[DIRECTIONS]: In the material below, repeat only the lines from the one that holds "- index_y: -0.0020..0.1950" through the final line, exactly as they stand.

[RAW DATA]:
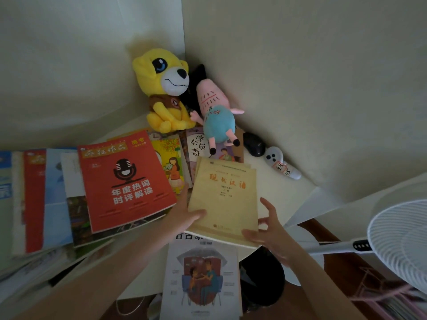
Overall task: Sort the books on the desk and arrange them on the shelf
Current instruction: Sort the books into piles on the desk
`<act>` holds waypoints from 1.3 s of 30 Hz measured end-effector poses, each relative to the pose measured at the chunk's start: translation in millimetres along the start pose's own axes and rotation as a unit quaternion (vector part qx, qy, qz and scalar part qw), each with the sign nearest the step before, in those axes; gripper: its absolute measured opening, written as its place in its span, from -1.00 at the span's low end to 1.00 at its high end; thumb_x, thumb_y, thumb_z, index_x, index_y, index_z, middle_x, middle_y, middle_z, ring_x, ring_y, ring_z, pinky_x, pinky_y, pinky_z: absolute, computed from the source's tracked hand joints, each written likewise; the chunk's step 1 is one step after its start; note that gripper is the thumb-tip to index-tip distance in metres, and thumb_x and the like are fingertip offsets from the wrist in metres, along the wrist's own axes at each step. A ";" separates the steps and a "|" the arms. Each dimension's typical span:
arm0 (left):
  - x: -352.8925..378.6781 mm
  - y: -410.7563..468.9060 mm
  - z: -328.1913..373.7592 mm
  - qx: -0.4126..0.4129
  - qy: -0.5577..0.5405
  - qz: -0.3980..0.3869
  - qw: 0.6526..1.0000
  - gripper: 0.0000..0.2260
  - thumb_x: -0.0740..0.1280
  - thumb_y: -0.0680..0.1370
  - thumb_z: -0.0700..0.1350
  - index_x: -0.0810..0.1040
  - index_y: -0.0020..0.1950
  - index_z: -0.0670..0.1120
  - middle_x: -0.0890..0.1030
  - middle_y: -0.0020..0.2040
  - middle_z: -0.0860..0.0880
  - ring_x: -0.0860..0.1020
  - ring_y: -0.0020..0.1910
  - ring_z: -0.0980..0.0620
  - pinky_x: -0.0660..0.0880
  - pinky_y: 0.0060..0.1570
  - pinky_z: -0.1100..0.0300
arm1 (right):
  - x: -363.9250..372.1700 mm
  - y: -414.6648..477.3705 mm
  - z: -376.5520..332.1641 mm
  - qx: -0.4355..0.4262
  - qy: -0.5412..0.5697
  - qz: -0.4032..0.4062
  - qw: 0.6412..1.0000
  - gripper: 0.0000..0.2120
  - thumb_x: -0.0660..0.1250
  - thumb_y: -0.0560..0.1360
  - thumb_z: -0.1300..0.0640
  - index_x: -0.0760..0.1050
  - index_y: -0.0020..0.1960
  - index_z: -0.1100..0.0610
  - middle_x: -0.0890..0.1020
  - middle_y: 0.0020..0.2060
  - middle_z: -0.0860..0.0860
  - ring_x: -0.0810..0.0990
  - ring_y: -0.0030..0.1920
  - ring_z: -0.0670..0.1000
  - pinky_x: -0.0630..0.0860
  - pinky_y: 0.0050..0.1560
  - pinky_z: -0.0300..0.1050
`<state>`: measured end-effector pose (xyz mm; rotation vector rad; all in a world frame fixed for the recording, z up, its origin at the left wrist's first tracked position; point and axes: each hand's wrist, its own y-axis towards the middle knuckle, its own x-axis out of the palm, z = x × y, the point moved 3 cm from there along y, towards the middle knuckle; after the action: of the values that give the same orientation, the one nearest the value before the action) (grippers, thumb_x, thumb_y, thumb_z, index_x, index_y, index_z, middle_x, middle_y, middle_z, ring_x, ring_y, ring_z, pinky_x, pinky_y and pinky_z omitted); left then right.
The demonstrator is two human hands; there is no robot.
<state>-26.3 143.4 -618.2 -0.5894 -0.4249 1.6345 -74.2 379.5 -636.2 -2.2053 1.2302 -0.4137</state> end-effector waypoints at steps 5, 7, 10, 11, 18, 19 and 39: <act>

[ANSWER AREA]:
  - index_y: -0.0020..0.1950
  - index_z: -0.0670..0.1120
  - middle_x: -0.0890..0.1030
  - middle_y: -0.0020..0.2040
  - middle_z: -0.0860..0.0880
  - ring_x: -0.0860..0.1020
  - ring_y: -0.0020..0.1910
  - ring_z: -0.0980..0.0620
  - pinky_x: -0.0660..0.0880
  - pinky_y: 0.0060..0.1570
  - pinky_z: -0.1100..0.0300
arm1 (right):
  - x: -363.9250..372.1700 mm
  - y: -414.6648..477.3705 mm
  - z: -376.5520..332.1641 mm
  - qx: -0.4355..0.4262
  - qy: -0.5412..0.5697
  - qz: -0.4032..0.4062
  - qw: 0.6412..1.0000
  - gripper: 0.0000..0.2120
  - thumb_x: -0.0660..0.1250
  - thumb_y: -0.0560..0.1360
  - thumb_z: -0.1300..0.0640
  - index_x: -0.0760..0.1050
  - index_y: -0.0020..0.1960
  - index_z: -0.1100..0.0610
  - middle_x: -0.0890..0.1020
  - middle_y: 0.0020..0.2060
  - middle_z: -0.0860..0.0860
  - ring_x: -0.0810..0.0990
  - ring_y: -0.0030..0.1920
  - ring_z: -0.0670..0.1000
  - pinky_x: -0.0630..0.0860
  - pinky_y: 0.0050..0.1560
  - pinky_z: -0.0300..0.1050
`<state>`: measured end-effector pose (xyz mm; rotation vector rad; all in a world frame fixed for the recording, z up, its origin at the left wrist's first tracked position; point and axes: each hand's wrist, its own y-axis towards the middle knuckle, its own x-axis out of the palm, z = x × y, the point moved 3 cm from there along y, towards the middle knuckle; after the action: of the values that give the same orientation, the one nearest the value before the action) (grippers, thumb_x, thumb_y, thumb_z, index_x, index_y, index_z, middle_x, middle_y, middle_z, ring_x, ring_y, ring_z, pinky_x, pinky_y and pinky_z omitted); left then right.
The demonstrator is two human hands; there is no robot.
<state>-26.3 143.4 -618.2 -0.5894 -0.4249 1.6345 -74.2 379.5 -636.2 -2.2053 1.2302 -0.4137</state> end-effector waypoints at steps 5, 7, 10, 11, 18, 19 and 39: <act>

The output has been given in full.